What you will do:
Copy verbatim the material from its first line to the line that holds "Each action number", including that line.

Provided material:

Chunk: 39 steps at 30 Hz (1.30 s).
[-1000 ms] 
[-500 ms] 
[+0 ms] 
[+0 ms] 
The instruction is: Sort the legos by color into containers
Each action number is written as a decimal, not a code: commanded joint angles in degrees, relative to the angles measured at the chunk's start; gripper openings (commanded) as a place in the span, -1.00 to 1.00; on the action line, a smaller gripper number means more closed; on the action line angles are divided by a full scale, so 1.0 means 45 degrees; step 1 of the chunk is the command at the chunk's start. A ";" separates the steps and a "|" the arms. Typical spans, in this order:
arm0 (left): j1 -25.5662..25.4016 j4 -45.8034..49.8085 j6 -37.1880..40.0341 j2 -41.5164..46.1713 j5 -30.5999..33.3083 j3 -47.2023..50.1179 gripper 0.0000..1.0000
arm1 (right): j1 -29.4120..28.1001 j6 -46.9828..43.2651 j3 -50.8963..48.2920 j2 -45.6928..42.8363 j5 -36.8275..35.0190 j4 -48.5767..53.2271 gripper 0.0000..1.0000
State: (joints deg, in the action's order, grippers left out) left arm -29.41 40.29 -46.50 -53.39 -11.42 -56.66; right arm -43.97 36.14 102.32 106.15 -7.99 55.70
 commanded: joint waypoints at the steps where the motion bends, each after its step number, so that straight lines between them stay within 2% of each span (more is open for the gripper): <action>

Solved problem:
Chunk: 39 steps at 30 Hz (1.30 s).
[-1000 ms] 
[-500 ms] 
[+0 ms] 
[+0 ms] 
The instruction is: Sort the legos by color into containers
Each action number is written as a decimal, not a code: commanded joint angles in degrees, relative to the angles measured at the chunk's start; gripper openings (commanded) as a place in the span, -1.00 to 1.00; on the action line, a smaller gripper number means more closed; on the action line angles are divided by a full scale, so 1.0 means 45 degrees; step 1 of the chunk is the command at the chunk's start. A ";" separates the steps and a "|" the arms. Typical spans, in this order:

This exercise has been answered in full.